After he and his boyfriend are arrested and deported to a concentration camp during the Holocaust, the main character of “Bent” says one line over and over: “This can’t be happening.”
The events of “Bent,” showing at the Loeb Ex through Oct. 15, are rooted in historical fact. Yet protagonist Max, played by Joseph “Jack” Cutmore-Scott ’10, is powerful largely because of his sense of disbelief and his desire not to acknowledge what is happening, especially during the play’s wrenching second act.
Directed by Rachel E. Flynn ’09 and produced by Alison H. Rich ’09, “Bent” is playwright Martin Sherman’s best-known work, chronicling the story of three homosexual men who begin the play in Berlin. By the end of the first act, they are in Dachau.
As “Bent” opens, Max and his boyfriend Rudy, played by Harvard graduate student Aaron G. Schmidt, attempt to get papers to travel to Amsterdam after a man Max brings home with them from a nightclub is arrested at their apartment.
Though its characters’ lives are clearly affected and perhaps dominated by the political persecution taking place, Flynn’s “Bent” still manages to communicate a great deal through daily routines, as Rudy waters his plants and Max recovers from a hangover.
The second half of the play consists entirely of Max and Horst (Peter C. Shields ’09) carrying cinderblock “rocks” back and forth from one side of the stage to the other with no apparent purpose.
This mundane and continuous task contrasts strikingly with the emotional heaviness of the setting and the constant threat of a sudden end to Max and Horst’s lives.
The cast of “Bent” do a marvelous job of creating realistic and believable characters; for instance, it is impossible not to root for Schmidt’s dorky but endearing Rudy. The intensity and range of emotions the actors convey makes the show almost as tiring to watch as it must be to perform.
As Horst, Shields in particular maintains a witty, sarcastic outlook on the dire situation. His quips—the only moments of comedy in the second act—provide an effective counterpoint to the more lighthearted humor of the play’s beginning.
The initial comic element of “Bent” also contrasts forcefully with a lament sung by David J. Andersson ’09 between scenes of the first act. The song’s haunting melody has a foreboding quality that resonates even after its close.

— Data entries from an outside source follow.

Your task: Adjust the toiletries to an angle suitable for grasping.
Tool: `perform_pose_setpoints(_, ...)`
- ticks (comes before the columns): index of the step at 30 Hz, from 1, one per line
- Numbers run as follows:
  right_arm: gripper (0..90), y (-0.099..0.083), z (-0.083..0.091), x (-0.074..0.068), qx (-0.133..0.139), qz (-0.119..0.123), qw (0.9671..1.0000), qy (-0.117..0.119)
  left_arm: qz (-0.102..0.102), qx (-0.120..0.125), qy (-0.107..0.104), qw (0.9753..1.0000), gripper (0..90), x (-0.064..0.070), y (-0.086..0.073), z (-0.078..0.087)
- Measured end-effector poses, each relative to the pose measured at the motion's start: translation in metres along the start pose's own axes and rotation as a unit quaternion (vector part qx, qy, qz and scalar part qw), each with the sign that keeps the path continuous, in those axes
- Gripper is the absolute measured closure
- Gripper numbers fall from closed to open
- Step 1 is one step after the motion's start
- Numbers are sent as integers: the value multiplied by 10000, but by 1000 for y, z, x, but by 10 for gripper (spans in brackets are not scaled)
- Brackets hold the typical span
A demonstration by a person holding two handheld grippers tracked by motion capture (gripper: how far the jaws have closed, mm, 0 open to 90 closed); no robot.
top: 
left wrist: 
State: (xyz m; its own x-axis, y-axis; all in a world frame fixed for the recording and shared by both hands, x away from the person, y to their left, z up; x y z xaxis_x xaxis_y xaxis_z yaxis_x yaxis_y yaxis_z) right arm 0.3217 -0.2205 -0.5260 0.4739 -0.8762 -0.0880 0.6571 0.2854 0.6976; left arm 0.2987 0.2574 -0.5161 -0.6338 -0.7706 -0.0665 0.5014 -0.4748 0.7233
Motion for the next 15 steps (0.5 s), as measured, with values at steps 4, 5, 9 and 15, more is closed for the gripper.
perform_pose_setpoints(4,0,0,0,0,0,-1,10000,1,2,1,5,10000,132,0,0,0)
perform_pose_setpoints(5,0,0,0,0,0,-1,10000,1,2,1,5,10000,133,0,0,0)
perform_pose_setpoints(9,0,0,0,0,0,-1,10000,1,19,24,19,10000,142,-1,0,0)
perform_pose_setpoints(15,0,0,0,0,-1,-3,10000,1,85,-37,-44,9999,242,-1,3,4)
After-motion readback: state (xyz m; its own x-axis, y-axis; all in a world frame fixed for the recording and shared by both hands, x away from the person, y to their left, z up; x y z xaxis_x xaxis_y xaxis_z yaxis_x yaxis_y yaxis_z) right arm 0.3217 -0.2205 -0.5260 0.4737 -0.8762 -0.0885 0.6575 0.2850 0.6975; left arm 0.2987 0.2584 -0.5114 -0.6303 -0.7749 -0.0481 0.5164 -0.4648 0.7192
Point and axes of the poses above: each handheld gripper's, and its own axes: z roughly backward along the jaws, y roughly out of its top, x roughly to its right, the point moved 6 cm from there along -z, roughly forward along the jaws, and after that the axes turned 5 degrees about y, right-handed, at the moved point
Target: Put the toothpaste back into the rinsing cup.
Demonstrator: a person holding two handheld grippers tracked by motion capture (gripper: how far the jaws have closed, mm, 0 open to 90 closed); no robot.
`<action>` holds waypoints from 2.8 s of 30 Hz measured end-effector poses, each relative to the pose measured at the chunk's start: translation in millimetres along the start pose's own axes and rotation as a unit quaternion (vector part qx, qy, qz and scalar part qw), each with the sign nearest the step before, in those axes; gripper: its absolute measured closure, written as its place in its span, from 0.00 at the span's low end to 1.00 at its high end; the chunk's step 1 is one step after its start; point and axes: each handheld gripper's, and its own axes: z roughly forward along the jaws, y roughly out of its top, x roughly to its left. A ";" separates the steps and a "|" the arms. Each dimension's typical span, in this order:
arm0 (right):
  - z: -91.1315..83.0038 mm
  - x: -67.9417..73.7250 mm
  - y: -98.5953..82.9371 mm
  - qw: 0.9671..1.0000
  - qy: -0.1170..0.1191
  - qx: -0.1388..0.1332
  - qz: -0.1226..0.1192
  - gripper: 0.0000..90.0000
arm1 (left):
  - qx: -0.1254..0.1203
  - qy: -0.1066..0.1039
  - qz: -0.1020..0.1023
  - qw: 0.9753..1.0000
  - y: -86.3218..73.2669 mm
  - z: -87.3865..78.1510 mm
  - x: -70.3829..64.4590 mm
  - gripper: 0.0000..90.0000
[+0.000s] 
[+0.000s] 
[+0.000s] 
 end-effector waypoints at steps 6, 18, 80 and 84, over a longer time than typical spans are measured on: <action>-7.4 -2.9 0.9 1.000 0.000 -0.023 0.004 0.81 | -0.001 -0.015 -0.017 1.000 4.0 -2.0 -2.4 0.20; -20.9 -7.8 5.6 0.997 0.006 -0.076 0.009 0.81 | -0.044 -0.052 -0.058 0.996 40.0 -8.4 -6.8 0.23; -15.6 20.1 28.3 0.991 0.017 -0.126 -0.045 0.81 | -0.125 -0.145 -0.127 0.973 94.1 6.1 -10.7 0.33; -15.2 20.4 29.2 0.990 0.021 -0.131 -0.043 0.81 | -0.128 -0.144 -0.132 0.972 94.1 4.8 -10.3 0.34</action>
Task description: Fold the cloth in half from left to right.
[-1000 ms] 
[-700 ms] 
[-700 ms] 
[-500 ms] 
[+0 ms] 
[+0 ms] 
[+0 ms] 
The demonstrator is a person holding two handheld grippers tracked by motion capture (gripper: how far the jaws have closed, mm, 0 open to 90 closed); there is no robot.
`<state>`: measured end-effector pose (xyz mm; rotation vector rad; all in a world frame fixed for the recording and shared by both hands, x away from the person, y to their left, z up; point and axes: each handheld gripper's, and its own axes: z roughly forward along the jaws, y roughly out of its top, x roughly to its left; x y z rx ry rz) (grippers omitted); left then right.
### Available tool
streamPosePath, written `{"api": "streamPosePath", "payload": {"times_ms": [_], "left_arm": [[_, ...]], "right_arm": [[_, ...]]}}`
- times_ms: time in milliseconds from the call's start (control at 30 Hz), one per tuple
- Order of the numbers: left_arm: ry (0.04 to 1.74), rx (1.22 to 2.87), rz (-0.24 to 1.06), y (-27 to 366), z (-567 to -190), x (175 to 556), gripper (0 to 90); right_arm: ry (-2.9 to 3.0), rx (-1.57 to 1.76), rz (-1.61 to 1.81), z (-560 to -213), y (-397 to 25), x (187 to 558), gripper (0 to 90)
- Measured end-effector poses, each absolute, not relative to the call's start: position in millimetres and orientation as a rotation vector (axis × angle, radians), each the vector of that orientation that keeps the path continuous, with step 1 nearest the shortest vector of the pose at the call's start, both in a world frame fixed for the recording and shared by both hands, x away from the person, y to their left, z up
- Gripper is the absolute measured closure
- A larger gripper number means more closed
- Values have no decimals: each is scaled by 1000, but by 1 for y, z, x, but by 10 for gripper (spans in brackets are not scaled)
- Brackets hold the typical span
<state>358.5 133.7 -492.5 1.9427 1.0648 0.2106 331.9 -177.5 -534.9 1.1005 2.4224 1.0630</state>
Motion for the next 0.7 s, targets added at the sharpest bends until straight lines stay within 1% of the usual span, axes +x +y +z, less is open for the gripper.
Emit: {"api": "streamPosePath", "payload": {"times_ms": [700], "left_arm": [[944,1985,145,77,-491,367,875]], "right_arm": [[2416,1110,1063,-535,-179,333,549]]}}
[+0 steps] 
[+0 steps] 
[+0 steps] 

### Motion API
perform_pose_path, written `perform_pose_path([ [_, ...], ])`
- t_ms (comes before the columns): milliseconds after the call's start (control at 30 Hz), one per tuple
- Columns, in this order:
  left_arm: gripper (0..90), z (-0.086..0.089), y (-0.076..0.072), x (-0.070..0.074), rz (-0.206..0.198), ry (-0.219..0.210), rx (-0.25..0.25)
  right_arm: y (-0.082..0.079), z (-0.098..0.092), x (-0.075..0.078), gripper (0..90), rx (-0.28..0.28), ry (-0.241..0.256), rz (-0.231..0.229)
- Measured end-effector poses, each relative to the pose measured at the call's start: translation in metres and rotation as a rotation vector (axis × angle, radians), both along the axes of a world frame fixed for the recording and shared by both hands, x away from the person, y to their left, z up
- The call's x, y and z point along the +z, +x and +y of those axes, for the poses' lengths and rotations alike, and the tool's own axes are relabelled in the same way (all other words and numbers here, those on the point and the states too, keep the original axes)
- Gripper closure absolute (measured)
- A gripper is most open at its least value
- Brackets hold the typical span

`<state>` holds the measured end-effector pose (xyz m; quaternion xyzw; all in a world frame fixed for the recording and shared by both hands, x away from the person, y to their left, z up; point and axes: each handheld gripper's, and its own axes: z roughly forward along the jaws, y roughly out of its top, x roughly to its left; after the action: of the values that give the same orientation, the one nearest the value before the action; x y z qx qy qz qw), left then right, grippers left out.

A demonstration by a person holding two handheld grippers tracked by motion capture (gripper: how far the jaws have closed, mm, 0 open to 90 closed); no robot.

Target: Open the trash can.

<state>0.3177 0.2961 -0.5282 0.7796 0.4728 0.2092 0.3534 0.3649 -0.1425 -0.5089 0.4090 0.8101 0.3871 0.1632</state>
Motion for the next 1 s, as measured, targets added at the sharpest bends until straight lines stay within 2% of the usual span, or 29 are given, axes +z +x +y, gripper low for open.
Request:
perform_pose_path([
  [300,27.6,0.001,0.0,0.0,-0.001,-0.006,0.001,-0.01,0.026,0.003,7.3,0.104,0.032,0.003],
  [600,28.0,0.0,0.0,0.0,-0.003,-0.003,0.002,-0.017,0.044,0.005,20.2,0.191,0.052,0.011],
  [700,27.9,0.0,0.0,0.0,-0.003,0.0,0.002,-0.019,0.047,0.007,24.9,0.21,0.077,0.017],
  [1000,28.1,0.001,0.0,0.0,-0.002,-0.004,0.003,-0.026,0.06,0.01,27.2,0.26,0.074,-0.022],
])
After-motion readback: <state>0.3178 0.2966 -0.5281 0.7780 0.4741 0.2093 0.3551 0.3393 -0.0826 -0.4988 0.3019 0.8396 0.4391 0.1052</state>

Flynn uses the available space masterfully to portray the main characters’ journey from their apartment to a tent city and ultimately Dachau. One particularly effective moment comes during the first half of the play, as Max and Rudy sit in the center of the stage—physically close to their apartment, but clearly feeling displaced from home.
The set, designed by Benjamin T. Clark ’09, provides an excellent physical parallel for the mental transition between the two acts, its eventual bareness reflecting the emotional nakedness that characterizes the entire play.
For most of the second act, the words “I see everything”—words that the voice of a bodiless German guard repeats to Max and Horst—remain projected onto a black screen elevated above the back of the stage. This phrase and its staging are a fitting choice for a scene in which the two characters bare themselves psychologically, both to the audience and to each other.
When it was originally produced in 1979, Sherman’s play initiated a long-overdue look into the experience of gays in the Holocaust, a topic that was hardly broached for decades after World War II.
Though “Bent” no longer needs to serve this function, it still succeeds as an incredibly valuable piece of historical fiction, with its timeless theme of self-interest competing with the need for others and its humor in the face of tragedy.